“And I’d like to know what we owe to the Government,” the girl inquired. “I don’t want to be disobedient, father dear, but I can’t promise to control myself under provocation.”
Again Mr. Van Tuyl shrugged his shoulders. His daughter was his idol and he was as yarn in her hands.
When Grey arrived and was told of the plan, he received the tidings somewhat ruefully. He complained that his trunks were still at the Residenz Schloss, and that, in the torn and bedraggled raiment he was wearing, to pose as the object of interest at a dinner party, no matter how informal, was apt to be a little trying, to say the least. But O’Hara, who had driven into town with him, came to the rescue. He and Grey were very nearly of a size, and as he was the fortunate possessor of two evening suits he promptly placed one of them at Grey’s disposal.
Nevertheless, in spite of this satisfactory overcoming of a grave difficulty, Grey was not present when the party sat down to dinner; for, as he was about to join the company, Nicholas Van Tuyl broke in upon him, carrying in his hand a note which had just been delivered by an orderly from the Royal Hospital.
“You’ll have to go, won’t you?” he asked, as Grey ran his eye over the page.
It was from Chancellor von Ritter and was addressed to the banker.

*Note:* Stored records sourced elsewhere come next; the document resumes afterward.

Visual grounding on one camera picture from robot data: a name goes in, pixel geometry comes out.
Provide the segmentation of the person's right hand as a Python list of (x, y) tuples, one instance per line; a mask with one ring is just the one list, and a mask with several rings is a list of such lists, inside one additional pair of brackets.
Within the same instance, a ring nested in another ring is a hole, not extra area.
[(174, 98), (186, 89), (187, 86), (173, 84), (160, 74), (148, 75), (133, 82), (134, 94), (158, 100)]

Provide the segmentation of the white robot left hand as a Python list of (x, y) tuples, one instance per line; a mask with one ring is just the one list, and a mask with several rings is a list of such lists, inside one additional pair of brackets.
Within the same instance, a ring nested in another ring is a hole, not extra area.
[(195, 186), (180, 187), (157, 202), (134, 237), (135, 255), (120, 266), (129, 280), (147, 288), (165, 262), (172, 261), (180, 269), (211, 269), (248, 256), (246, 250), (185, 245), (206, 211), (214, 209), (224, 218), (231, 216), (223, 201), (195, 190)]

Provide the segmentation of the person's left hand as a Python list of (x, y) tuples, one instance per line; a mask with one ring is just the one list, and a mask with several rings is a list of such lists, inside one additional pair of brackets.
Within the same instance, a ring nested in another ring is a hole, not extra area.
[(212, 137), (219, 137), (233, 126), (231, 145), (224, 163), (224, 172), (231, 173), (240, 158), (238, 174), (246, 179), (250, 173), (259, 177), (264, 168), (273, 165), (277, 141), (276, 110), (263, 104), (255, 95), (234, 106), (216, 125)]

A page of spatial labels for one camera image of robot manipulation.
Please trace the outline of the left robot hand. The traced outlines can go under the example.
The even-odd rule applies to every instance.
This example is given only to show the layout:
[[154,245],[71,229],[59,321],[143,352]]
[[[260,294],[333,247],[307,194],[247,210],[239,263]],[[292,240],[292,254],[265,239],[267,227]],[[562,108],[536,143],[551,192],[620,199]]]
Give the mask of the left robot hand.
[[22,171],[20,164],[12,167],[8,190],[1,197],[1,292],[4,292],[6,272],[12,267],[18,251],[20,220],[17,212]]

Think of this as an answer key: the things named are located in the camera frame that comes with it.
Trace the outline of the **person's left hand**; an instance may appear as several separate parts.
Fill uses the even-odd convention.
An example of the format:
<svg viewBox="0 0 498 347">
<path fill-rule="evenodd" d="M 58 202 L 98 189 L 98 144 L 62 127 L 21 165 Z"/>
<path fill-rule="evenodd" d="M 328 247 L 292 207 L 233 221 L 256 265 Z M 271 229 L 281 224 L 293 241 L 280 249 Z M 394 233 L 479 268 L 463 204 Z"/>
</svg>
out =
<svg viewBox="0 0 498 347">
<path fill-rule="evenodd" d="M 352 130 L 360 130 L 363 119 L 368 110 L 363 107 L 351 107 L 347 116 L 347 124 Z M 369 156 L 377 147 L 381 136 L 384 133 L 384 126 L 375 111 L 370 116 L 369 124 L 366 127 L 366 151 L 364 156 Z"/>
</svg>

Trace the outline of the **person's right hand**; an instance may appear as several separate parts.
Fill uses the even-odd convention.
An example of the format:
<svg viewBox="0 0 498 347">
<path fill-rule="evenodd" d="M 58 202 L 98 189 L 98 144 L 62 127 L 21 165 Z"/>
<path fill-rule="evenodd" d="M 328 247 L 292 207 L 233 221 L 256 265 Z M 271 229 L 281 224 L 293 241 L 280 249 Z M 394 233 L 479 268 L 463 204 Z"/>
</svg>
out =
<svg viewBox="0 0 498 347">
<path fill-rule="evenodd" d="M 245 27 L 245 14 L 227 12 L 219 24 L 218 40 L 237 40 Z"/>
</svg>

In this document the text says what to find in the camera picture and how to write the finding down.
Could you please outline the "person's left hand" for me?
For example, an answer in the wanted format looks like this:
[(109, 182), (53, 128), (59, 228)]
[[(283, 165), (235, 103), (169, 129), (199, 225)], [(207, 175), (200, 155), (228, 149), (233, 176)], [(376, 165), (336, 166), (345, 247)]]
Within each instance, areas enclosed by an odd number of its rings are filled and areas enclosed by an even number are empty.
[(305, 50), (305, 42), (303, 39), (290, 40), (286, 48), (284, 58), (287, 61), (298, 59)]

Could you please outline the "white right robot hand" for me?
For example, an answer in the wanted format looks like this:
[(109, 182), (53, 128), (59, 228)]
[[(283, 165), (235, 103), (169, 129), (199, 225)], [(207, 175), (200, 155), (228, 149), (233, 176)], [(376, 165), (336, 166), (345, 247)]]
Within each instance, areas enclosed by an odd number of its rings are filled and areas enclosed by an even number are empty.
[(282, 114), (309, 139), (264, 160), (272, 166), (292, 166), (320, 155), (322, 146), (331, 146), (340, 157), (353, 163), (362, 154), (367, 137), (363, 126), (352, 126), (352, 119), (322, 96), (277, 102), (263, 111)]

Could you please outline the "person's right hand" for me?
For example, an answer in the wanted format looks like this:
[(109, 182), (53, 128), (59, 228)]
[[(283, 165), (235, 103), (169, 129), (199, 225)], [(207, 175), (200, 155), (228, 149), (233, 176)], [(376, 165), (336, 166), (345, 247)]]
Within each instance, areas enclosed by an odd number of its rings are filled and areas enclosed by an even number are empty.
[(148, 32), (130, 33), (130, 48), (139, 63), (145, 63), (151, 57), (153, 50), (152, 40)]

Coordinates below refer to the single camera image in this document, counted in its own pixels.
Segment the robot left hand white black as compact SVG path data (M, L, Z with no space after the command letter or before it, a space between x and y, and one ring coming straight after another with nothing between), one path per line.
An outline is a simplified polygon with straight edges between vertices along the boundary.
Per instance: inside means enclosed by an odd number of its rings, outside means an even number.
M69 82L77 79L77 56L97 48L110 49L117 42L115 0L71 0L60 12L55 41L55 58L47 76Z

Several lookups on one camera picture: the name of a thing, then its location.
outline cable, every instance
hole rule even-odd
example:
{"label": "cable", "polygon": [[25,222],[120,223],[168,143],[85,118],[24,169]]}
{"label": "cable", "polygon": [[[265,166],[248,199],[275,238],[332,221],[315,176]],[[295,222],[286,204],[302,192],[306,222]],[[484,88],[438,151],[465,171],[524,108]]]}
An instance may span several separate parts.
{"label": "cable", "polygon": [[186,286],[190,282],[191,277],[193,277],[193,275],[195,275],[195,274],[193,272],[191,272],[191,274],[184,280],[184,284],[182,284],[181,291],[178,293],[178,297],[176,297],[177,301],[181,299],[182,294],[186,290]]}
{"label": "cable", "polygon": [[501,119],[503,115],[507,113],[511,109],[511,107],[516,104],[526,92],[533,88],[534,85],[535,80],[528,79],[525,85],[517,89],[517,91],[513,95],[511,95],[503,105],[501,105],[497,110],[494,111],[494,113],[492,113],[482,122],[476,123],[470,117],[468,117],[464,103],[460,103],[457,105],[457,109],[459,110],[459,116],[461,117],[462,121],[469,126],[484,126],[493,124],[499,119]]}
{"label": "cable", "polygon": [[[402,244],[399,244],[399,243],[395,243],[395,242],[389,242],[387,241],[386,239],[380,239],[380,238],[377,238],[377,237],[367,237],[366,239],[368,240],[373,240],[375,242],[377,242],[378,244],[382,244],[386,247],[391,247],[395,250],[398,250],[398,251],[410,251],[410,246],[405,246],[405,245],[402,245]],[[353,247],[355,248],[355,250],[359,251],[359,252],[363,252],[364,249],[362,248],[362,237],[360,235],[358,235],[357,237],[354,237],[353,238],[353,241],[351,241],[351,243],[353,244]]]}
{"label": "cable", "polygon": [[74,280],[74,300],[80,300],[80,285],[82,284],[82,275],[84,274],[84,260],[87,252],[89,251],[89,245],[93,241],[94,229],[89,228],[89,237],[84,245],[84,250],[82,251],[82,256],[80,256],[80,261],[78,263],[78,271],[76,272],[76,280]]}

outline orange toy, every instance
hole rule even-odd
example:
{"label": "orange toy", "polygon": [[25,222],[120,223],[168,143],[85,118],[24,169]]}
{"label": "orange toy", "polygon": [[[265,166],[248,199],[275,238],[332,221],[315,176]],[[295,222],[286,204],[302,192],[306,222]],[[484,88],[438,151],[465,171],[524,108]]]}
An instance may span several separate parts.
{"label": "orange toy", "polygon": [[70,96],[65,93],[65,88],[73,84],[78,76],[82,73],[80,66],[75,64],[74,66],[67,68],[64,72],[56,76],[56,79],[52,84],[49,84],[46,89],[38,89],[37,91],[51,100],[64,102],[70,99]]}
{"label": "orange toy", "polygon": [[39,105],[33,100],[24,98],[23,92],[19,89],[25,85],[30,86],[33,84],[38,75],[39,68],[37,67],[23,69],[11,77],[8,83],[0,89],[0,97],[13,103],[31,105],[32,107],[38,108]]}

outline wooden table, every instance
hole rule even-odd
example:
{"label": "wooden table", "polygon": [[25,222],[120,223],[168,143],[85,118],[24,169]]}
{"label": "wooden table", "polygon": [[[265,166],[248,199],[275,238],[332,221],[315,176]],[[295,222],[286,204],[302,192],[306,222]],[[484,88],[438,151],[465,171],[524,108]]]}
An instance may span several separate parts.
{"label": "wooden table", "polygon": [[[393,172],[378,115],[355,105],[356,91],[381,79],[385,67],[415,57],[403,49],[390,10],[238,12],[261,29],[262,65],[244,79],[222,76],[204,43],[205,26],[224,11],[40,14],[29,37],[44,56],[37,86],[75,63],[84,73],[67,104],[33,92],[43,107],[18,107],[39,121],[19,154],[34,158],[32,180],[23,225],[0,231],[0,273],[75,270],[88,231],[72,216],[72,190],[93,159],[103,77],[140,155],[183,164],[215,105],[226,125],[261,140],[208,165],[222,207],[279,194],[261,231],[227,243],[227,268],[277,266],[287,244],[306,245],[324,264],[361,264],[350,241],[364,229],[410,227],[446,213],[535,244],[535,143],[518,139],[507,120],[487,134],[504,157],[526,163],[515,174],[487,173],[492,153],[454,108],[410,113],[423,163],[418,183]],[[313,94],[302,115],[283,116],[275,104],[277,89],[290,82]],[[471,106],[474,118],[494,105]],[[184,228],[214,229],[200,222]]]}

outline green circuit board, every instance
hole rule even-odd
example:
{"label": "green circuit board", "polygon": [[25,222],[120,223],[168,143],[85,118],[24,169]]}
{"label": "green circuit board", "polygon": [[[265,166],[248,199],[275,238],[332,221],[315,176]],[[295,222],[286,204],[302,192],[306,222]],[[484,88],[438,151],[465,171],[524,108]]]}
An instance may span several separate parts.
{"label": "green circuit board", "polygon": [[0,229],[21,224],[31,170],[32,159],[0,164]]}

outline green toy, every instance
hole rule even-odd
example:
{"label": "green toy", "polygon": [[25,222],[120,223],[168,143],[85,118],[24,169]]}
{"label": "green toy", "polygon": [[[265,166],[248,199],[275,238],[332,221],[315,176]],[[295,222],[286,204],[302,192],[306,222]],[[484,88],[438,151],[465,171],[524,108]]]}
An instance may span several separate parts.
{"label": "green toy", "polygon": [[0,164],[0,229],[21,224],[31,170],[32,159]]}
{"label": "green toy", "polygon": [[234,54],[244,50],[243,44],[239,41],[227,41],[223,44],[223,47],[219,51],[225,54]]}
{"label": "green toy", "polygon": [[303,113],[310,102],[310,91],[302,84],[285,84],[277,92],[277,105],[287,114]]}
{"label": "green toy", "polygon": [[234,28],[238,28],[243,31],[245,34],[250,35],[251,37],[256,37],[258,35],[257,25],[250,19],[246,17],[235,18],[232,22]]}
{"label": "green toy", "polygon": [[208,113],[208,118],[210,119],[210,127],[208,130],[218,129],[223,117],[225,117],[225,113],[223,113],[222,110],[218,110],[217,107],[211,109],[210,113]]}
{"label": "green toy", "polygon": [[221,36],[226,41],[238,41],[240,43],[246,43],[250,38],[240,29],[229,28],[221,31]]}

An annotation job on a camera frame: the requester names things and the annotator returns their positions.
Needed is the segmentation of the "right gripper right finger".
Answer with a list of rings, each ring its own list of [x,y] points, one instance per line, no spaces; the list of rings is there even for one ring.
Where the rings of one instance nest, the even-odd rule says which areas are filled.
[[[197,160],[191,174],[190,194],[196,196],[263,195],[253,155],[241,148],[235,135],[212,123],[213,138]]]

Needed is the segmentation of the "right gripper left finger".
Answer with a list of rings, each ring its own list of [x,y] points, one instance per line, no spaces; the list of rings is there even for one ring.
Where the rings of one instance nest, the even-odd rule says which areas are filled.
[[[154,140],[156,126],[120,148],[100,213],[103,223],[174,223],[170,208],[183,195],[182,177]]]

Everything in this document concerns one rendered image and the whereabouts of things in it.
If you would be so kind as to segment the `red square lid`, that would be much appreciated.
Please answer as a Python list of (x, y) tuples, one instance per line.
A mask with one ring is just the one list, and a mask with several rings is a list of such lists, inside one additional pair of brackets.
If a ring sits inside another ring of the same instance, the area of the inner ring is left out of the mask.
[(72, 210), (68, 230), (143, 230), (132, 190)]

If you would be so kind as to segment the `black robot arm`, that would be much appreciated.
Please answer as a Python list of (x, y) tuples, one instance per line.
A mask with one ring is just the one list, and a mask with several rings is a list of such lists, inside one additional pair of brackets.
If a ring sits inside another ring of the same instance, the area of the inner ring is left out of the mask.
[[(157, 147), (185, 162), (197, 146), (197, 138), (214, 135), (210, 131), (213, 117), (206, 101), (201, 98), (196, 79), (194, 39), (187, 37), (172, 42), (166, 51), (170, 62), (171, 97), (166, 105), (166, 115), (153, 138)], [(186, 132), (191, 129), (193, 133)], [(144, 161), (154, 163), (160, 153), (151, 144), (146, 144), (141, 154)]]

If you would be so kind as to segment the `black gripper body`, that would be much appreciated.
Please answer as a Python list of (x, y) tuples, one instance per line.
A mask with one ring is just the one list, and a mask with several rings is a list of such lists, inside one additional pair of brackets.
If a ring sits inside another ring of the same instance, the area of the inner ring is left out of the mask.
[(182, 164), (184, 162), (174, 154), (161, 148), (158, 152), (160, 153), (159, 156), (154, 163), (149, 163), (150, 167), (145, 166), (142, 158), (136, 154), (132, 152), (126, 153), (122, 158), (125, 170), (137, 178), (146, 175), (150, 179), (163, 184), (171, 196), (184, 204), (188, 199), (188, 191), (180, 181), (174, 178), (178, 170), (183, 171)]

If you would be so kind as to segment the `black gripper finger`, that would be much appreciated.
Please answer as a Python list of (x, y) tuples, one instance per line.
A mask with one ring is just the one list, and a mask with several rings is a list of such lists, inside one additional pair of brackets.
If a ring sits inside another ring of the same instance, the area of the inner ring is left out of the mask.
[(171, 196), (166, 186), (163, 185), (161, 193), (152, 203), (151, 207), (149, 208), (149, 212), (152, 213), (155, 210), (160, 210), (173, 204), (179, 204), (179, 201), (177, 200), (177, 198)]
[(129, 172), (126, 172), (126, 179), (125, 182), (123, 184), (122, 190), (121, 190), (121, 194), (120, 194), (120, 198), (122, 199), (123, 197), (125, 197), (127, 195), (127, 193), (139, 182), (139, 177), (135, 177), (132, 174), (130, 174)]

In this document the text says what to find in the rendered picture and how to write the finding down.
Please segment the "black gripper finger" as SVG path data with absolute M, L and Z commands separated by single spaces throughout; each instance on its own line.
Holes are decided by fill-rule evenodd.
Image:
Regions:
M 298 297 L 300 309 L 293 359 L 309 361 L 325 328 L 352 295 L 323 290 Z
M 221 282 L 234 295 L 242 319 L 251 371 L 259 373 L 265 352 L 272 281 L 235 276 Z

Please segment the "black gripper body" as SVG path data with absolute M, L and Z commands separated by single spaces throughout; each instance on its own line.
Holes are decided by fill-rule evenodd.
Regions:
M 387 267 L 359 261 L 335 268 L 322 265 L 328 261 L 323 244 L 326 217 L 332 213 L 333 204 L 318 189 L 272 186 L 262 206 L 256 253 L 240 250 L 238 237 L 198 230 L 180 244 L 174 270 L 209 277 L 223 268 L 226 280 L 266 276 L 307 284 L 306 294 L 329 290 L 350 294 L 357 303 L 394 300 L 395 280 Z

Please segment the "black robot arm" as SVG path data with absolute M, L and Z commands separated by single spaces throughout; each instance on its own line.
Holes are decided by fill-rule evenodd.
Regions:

“If you are in communication with Mr. Grey,” it read, “send him here with all speed. The man Lutz can last only a few hours. He is anxious to make an ante-mortem statement, but insists that Mr. Grey shall be present when he makes it.”
And so Grey rushed off in a cab, and as the dinner party took their places at table in the Van Tuyl salon, he was climbing the Royal Hospital stairs to the little white room in which lay dying the young man who had served him faithfully for over two years as valet, only to fall by reason of avarice into the rôle of villain in his life’s melodrama.
The eyes that looked up at him from dark, cavernous depths in a face pale as chalk had in them an appeal that touched a chord of his sympathy, and for the moment he forgot the injuries he had suffered and remembered only the services he had experienced at those hands, which lay limp and waxen-yellow against the spotless white of the coverlet.
The small room was somewhat crowded. Chancellor von Ritter was there with a notary and a stenographer; near the window stood a soldier, whose very presence seemed an irony, which he appeared to recognise in retiring as far as the limits of the tiny chamber would permit; and there, too, of course, was the inevitable nun-like nurse in significantly immaculate muslin and the great flaring headdress of her sisterhood.